[EXERCISE DESCRIPTION] Only the lines that contain the string "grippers" belong in the answer; pull them from the records.

[SOURCE RECORDS]
○ ○ ○ ○ ○ ○ ○

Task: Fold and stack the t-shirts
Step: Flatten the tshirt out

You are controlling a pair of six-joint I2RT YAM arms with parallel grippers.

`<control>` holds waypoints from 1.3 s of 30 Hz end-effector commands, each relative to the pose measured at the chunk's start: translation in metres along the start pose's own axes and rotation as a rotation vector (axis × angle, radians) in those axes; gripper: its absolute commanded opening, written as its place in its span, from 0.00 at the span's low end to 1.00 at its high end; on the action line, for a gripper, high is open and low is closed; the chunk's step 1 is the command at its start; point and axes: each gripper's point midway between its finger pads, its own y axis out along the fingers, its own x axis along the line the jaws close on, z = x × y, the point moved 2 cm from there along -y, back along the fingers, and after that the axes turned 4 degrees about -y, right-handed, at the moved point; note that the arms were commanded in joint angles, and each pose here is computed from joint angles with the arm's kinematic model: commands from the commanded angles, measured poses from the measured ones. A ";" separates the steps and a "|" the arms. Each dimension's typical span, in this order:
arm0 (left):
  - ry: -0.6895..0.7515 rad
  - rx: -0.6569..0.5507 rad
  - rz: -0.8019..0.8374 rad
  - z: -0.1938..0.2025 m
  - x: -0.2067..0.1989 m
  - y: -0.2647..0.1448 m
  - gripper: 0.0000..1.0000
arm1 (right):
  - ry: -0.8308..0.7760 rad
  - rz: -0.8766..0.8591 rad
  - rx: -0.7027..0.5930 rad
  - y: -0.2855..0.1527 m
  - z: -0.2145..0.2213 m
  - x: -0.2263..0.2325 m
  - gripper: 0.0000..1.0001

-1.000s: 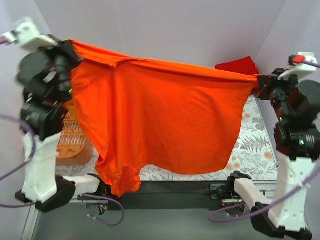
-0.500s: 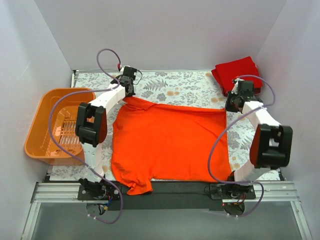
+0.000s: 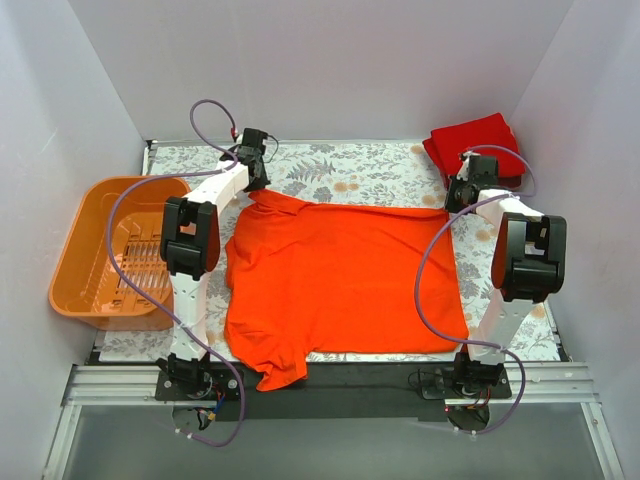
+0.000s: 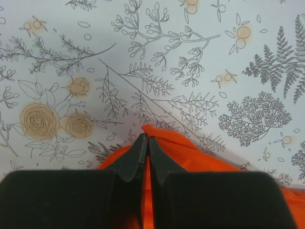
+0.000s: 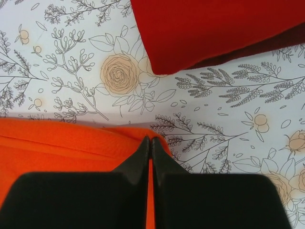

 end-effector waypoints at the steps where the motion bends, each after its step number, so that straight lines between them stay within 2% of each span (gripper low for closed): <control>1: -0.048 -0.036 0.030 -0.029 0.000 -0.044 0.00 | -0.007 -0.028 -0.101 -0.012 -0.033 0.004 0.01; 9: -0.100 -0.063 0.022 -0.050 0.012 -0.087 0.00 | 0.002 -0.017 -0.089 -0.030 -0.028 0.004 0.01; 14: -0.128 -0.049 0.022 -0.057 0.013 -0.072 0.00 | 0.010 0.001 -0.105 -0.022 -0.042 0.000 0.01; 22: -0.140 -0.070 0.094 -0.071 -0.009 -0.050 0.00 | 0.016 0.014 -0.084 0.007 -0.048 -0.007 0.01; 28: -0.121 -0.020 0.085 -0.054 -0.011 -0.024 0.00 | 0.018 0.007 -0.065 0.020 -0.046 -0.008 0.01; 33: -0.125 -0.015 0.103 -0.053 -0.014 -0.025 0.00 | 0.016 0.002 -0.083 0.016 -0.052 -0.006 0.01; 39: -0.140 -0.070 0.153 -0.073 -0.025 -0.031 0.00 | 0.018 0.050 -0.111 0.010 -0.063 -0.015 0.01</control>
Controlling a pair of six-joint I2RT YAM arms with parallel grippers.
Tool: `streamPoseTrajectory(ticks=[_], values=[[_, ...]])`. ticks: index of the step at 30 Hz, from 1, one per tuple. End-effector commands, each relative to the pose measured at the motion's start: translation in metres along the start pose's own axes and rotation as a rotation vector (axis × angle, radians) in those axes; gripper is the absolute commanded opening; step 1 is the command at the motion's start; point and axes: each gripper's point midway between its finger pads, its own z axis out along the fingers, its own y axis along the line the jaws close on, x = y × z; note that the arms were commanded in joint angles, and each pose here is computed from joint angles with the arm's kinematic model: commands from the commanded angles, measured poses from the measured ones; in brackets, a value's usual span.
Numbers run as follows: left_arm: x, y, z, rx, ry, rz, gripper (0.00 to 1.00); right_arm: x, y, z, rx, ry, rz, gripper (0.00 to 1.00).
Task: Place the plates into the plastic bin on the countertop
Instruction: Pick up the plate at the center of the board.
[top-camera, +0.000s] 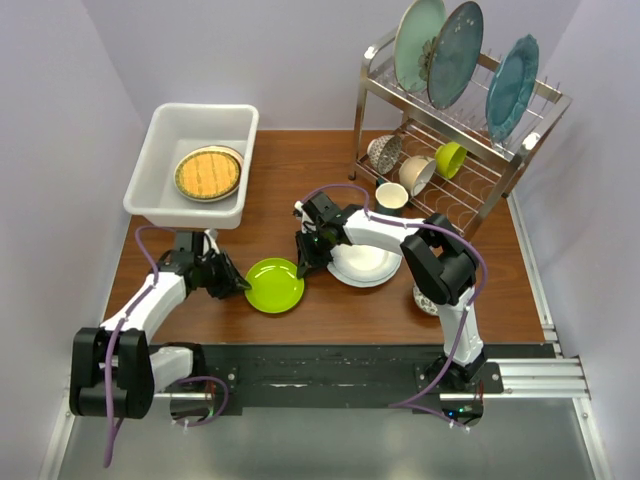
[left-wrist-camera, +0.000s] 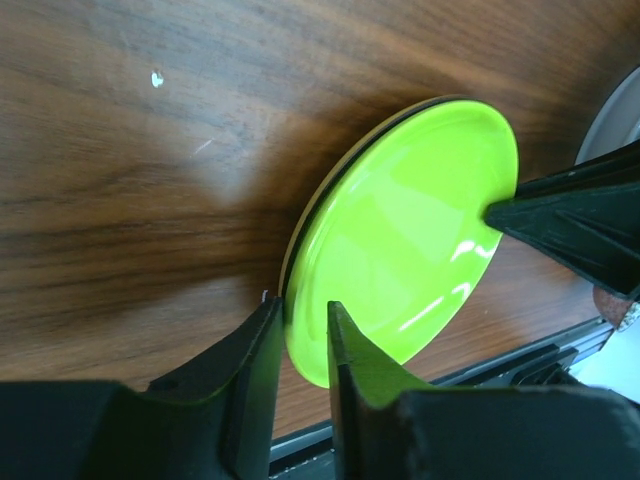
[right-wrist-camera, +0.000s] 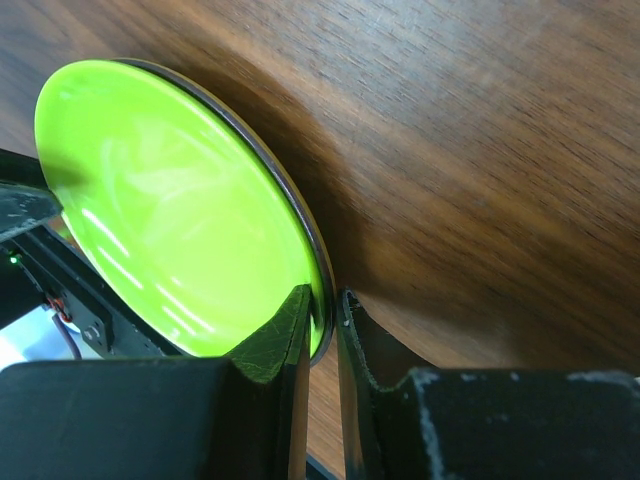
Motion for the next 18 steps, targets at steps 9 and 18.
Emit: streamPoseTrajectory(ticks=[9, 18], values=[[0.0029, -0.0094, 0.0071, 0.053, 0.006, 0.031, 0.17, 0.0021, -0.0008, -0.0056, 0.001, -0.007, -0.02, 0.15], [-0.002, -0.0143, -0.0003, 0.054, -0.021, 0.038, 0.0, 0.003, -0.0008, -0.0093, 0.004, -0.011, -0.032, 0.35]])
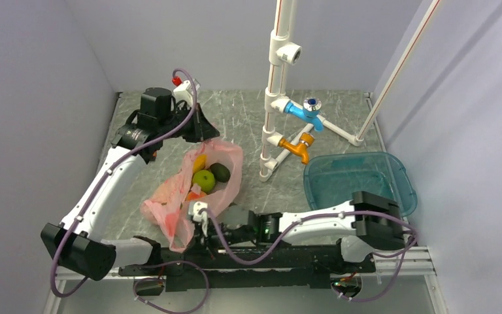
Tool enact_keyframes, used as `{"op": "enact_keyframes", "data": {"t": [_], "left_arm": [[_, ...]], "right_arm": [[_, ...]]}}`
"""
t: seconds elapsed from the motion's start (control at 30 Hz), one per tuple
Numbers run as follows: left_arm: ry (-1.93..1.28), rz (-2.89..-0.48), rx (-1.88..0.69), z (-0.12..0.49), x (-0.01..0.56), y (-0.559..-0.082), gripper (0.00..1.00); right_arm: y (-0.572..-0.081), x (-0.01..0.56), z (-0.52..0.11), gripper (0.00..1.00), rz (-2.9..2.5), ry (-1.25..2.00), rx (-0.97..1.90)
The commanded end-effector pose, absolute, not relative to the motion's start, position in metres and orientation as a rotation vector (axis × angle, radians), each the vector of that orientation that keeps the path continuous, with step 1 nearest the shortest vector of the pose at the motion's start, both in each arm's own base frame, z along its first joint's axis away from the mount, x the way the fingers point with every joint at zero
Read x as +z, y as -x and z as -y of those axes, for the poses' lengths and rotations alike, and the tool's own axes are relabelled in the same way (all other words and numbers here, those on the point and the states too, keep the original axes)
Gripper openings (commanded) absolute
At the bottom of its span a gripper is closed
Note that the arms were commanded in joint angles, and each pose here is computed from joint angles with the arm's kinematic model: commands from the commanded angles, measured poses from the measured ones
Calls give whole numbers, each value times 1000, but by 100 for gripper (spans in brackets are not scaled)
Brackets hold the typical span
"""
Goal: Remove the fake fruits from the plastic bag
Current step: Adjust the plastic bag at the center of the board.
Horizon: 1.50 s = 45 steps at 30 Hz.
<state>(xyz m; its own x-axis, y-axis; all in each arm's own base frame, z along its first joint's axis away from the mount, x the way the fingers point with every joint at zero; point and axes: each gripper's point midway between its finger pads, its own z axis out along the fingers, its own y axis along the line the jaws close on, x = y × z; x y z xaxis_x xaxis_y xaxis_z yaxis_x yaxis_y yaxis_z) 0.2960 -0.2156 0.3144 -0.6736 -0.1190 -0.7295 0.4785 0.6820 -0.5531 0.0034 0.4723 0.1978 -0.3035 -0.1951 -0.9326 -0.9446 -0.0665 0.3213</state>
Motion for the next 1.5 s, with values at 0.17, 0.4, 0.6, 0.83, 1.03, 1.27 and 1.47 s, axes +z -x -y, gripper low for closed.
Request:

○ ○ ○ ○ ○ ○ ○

[SOLUTION]
You are controlling a pair of six-joint I2RT YAM arms with parallel grippers.
Controlling a pair of six-joint I2RT YAM arms with parallel grippers.

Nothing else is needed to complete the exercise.